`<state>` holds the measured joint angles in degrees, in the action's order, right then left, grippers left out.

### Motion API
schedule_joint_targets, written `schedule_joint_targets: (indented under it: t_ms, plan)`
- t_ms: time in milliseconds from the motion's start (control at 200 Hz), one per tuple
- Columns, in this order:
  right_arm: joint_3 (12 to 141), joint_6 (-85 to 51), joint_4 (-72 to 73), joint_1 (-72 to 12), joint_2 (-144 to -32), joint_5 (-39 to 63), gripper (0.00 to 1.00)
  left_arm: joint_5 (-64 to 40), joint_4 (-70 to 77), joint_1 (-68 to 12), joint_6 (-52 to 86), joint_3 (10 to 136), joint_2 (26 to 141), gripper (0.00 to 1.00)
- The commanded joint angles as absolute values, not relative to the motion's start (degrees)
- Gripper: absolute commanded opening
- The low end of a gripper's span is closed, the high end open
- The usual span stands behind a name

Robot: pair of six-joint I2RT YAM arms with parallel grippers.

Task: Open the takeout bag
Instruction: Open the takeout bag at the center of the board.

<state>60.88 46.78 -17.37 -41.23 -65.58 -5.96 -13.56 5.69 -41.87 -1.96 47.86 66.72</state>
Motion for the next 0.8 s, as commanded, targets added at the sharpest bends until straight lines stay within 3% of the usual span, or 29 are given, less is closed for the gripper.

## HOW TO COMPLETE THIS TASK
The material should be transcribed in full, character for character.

## ANSWER BOX
`<state>` holds the measured joint angles in degrees, in the action's order, right then left, grippers left out.

### Motion API
schedule_joint_targets, written `schedule_joint_targets: (indented under it: t_ms, plan)`
- t_ms: time in milliseconds from the motion's start (control at 200 Hz), one per tuple
- Columns, in this order:
  right_arm: joint_3 (12 to 141), joint_6 (-85 to 51), joint_4 (-72 to 73), joint_1 (-72 to 12), joint_2 (-144 to -32), joint_5 (-39 to 63), gripper (0.00 to 1.00)
  left_arm: joint_5 (-64 to 40), joint_4 (-70 to 77), joint_1 (-68 to 12), joint_6 (-52 to 86), joint_3 (10 to 136), joint_2 (26 to 141), gripper (0.00 to 1.00)
- The commanded joint angles as absolute values, not relative to the motion's start (degrees)
- Gripper: absolute commanded opening
- The low end of a gripper's span is closed, the high end open
- The usual span stands behind a name

Robot: pair of six-joint I2RT YAM arms with parallel grippers.

Task: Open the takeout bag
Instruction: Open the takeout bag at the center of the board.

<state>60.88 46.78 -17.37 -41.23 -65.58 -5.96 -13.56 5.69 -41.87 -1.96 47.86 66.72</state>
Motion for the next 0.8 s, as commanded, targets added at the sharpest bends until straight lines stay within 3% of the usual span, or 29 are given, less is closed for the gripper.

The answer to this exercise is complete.